Les mots fous d’Emmanuelle

 Emmanuelle Guattari est la fille de. Elle ne s’en défend pas. Au contraire, elle le revendique dans ce singulier et puissant premier roman. En effet, La Borde, lieu où est ancré se beau texte, n’est autre que la clinique où travailla et vécut le philosophe et psychanalyste Felix Guattari. Un hôpital psychiatrique pas comme les autres, paumé dans un parc gigantesque du Loir-et-Cher. Là, les patients vivent comme ils l’entendent.
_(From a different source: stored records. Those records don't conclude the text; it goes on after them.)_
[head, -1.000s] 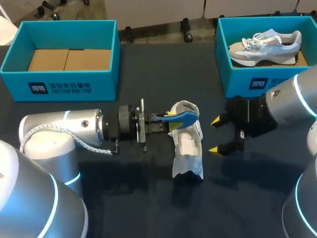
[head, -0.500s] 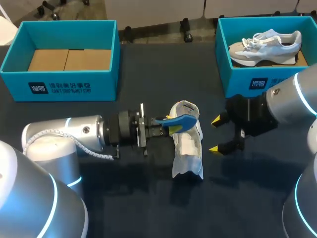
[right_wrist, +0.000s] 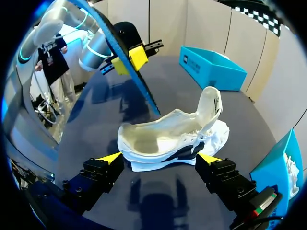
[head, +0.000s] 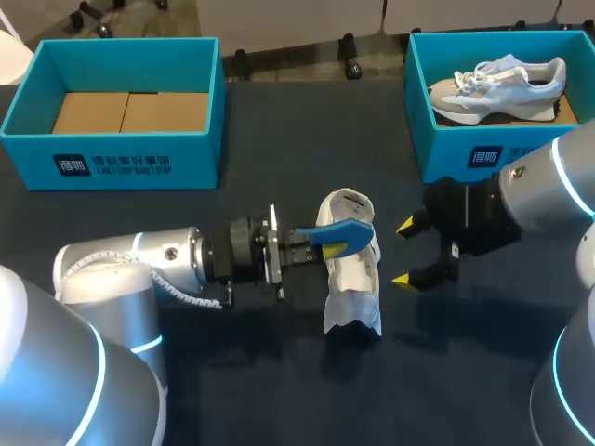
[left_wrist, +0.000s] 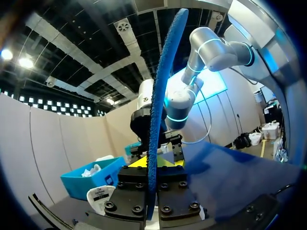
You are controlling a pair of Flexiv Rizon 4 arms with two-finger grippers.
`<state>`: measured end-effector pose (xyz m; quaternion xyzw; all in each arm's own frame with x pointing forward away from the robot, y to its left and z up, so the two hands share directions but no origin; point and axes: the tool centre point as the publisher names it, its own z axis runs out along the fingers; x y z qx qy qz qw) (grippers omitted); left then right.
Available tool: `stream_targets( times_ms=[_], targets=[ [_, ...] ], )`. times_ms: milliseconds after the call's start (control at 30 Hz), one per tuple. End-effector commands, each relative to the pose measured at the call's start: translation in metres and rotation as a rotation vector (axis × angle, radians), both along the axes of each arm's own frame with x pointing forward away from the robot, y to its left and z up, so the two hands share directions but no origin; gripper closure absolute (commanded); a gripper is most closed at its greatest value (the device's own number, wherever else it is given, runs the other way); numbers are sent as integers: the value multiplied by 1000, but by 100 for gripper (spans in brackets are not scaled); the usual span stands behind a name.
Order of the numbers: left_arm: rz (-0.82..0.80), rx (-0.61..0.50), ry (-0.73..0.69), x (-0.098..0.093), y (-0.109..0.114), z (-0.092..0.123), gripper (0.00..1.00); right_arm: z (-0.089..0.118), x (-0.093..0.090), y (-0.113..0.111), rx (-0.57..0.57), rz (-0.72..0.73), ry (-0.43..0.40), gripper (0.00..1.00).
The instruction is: Take the shoe out of the shoebox, open the shoe tongue, remove and reinsert the insole, then place the shoe into the shoebox
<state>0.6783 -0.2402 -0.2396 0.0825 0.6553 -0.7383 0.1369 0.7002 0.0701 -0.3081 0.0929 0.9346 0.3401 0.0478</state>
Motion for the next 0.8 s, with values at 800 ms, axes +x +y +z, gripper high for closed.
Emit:
stream_targets(
  times_ms=[800],
  targets=[
    [3,16,-11,1,-5,-23,100,0,0,0,0,0,-1,0]
  ],
)
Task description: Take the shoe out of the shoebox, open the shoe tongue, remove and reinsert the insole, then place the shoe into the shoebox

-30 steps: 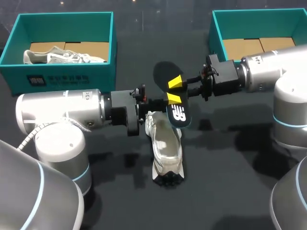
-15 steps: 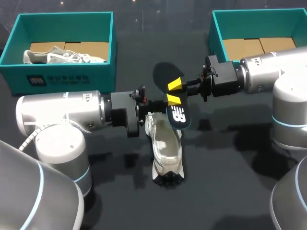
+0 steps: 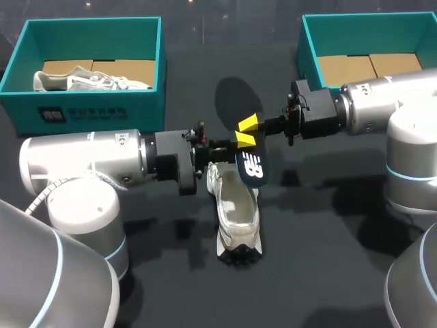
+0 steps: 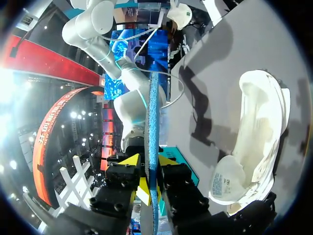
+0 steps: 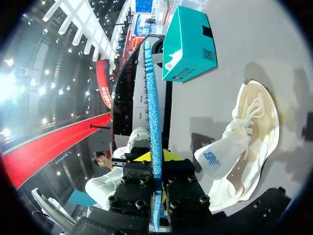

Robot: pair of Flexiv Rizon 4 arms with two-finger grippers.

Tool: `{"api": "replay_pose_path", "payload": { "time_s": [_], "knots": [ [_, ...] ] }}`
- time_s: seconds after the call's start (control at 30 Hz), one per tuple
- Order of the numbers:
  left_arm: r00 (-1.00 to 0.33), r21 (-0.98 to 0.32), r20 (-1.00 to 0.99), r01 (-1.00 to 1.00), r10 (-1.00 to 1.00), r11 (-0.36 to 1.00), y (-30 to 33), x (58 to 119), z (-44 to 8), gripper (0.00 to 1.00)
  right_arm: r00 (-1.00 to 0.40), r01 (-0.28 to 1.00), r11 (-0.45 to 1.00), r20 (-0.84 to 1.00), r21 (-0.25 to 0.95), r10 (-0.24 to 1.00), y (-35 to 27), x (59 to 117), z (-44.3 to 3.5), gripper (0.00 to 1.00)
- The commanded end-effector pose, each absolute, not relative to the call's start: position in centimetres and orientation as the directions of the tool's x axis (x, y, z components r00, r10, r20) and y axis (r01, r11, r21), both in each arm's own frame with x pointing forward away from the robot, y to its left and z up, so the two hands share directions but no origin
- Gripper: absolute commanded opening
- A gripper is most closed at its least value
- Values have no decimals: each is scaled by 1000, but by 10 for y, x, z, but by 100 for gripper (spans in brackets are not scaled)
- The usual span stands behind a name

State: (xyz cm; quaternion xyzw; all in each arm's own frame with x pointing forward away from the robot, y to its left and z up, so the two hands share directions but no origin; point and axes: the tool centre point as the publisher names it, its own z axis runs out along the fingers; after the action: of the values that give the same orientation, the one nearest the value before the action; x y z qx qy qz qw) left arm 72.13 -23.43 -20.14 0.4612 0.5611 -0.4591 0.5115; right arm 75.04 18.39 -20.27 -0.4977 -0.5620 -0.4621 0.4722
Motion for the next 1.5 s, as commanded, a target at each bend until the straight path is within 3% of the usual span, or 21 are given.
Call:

Les médecins et les infirmiers n’enferment personne. La petite Emmanuelle a vécu à La Borde. Elle a fait de cette expérience unique un livre étonnant, étrange, à la beauté tendue et poétique. Les chapitres sont brefs (deux pages parfois) comme des minuscules poèmes, des petites proses. Emmanuelle est un écrivain; ça se voit, ça se sent. Il y a un ton, un mystère. Les mots sont serrés comme les images d’un rêve dans une tête en sueur. «Nous glissons dans une barque dans la fraîcheur délicieuse du Loir. Les ramures tissent une treille, les troncs proposent leur ombre rafraîchissante.» Un peu plus loin: «Nous traînions notre enfance au milieu des adultes. sans bien tout comprendre.» Et les fous dans tout ça? Ils sont entre les mots; ils respirent. Certains guériront avec pour tout cachet celui de la liberté.

PHILIPPE LACOCHE

La petite Borde, Emmanuelle Guattari, Mercure de France, 142p., 13,50 euros.